◆ WHAT NEEDS TO BE DONE
The lines you should transcribe are those from the one containing "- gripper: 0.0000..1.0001" to the end of the listing below, exactly, with pictures left out.

◆ COLLECTED DATA
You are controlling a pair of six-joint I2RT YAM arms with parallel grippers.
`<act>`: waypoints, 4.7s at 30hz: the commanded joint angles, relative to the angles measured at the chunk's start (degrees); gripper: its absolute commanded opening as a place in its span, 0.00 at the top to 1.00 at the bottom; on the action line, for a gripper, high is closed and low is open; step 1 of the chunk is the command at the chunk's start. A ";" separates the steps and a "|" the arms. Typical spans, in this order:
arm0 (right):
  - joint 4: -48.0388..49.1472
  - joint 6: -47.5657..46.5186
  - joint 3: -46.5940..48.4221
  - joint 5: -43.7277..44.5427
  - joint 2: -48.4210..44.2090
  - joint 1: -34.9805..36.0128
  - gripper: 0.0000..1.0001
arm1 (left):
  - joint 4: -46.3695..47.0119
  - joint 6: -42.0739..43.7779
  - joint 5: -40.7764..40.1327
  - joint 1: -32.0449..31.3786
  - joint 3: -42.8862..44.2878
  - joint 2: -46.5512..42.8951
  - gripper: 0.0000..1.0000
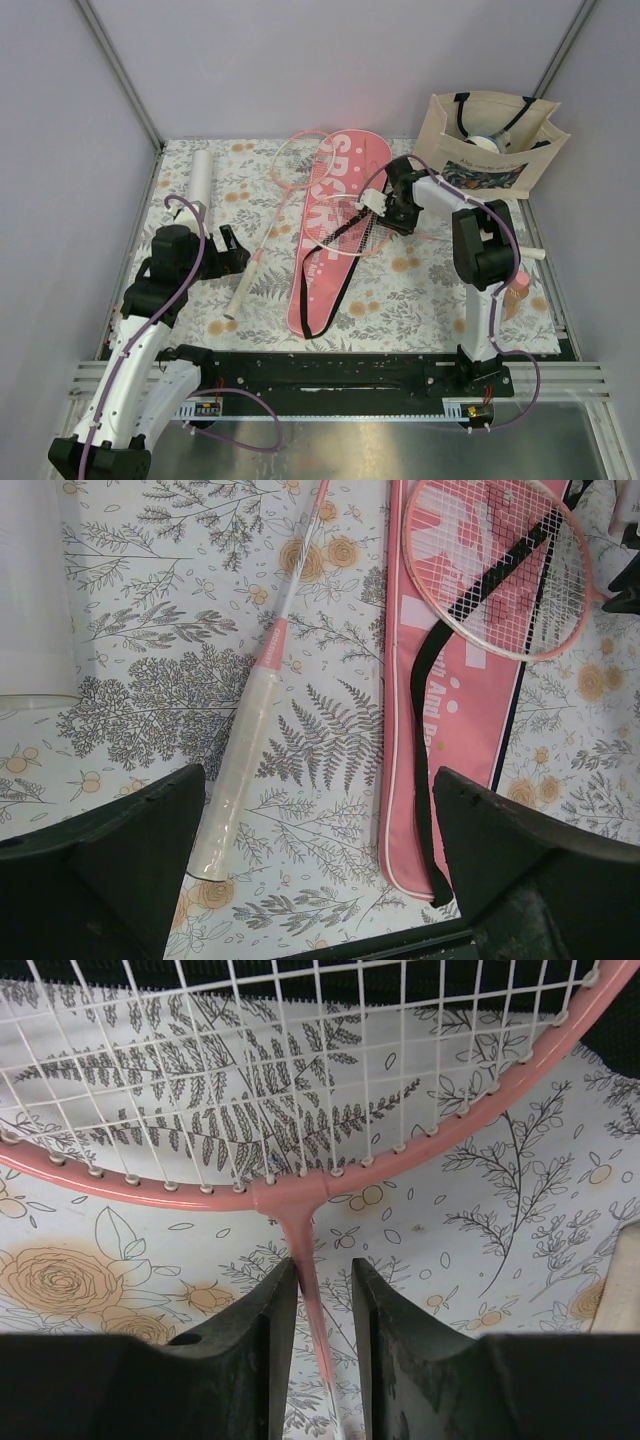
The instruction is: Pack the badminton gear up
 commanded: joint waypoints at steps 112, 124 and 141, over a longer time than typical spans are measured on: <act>18.06 33.73 -11.00 -66.25 -26.70 -2.11 0.47 | 5.89 7.77 53.39 17.14 43.78 28.26 1.00; 52.90 72.90 -21.26 -64.76 -34.16 -2.11 1.00 | 29.02 -14.74 46.72 18.99 32.09 29.23 0.15; 40.49 96.85 -39.54 -20.75 -59.11 -1.50 1.00 | 10.38 0.29 19.31 4.52 17.51 16.93 0.05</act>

◆ RESULT OF THIS EXERCISE
  - gripper: 0.0000..1.0001
arm1 (left):
  - joint 4: -46.3695..47.0119
  - joint 6: -42.0739..43.7779
  - joint 5: -40.7764..40.1327
  - joint 1: -32.0449..31.3786
  - joint 3: -42.8862..44.2878
  - joint 2: -46.5512..42.8951
  - gripper: 0.0000..1.0000
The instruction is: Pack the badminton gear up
 commanded: joint waypoints at steps 112, 124 and 141, over a longer time than typical spans are measured on: <act>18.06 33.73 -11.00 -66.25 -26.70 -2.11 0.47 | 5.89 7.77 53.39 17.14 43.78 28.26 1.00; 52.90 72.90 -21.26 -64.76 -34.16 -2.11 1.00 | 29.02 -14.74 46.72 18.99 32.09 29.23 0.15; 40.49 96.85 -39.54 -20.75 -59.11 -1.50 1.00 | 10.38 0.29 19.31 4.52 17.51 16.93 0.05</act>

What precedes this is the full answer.